• Required action: No picture belongs in the copy. Repeat each line below exactly.
:::::
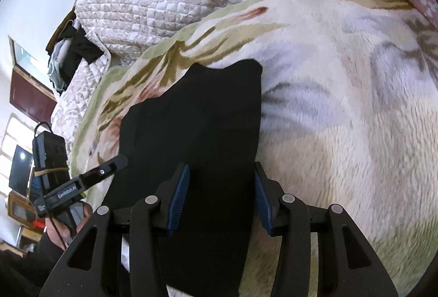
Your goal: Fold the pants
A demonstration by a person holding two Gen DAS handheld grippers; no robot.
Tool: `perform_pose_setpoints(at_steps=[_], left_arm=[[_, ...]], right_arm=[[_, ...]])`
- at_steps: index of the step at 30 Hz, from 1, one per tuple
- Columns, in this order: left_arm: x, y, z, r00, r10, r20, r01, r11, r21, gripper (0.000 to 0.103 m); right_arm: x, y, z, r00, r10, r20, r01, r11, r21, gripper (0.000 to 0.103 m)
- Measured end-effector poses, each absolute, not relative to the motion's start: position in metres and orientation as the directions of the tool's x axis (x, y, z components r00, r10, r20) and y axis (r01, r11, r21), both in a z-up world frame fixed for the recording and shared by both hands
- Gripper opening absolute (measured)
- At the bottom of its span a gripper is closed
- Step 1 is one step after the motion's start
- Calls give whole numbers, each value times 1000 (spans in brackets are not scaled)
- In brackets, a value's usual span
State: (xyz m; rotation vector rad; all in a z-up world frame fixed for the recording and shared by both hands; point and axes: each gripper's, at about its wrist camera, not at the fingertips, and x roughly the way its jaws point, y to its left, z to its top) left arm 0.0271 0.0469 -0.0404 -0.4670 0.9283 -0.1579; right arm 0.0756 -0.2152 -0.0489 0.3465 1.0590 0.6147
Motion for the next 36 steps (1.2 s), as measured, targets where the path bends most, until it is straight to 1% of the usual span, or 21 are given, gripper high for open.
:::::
• Answer to this exercise:
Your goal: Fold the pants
A demonstration by a person holding two Gen DAS handheld grippers; no robot.
Tool: `perform_pose_setpoints(at_steps=[_], left_arm=[[_, ...]], right_arm=[[_, ...]])`
- at_steps: index of the step at 30 Hz, from 1, one per tuple
- Columns, in this order: left_arm: x, y, z, r00, r10, r20, r01, r11, r21, gripper (0.000 to 0.103 m); right_arm: x, y, z, r00, r10, r20, r01, r11, r21, gripper (0.000 to 0.103 m)
- Measured end-effector poses, each absolute, not relative to the motion's start: position in metres and orientation as the directions of the tool's x axis (x, y, z components r00, r10, r20) and y axis (r01, r11, r21), both in a z-up world frame fixed for the recording and shared by both hands
- Gripper opening absolute (measured)
- At the bottom of its span a gripper is closed
- Step 1 is one step after the motion's start
- Calls give whole numbers, each value times 1000 (spans in brackets are not scaled)
- In brackets, a value's usual span
State: (xyz m; rotation vector rad; all in a z-up world frame fixed for the recording and shared by both hands; point and axes: each gripper's, at about its wrist camera, not at the fingertips, and x roughly the way its jaws point, y to its left, z to its top) left arm 0.0271 0.0469 -0.0404 -0.4670 0.9283 -0.1579; right arm 0.0756 -0.2152 -0.0489 0.3465 1.0590 0.6147
Motion for the next 36 steps (1.2 s), as measured, targets where the path bends most, until it is straight to 1% of the usual span, or 21 are given, gripper high for open.

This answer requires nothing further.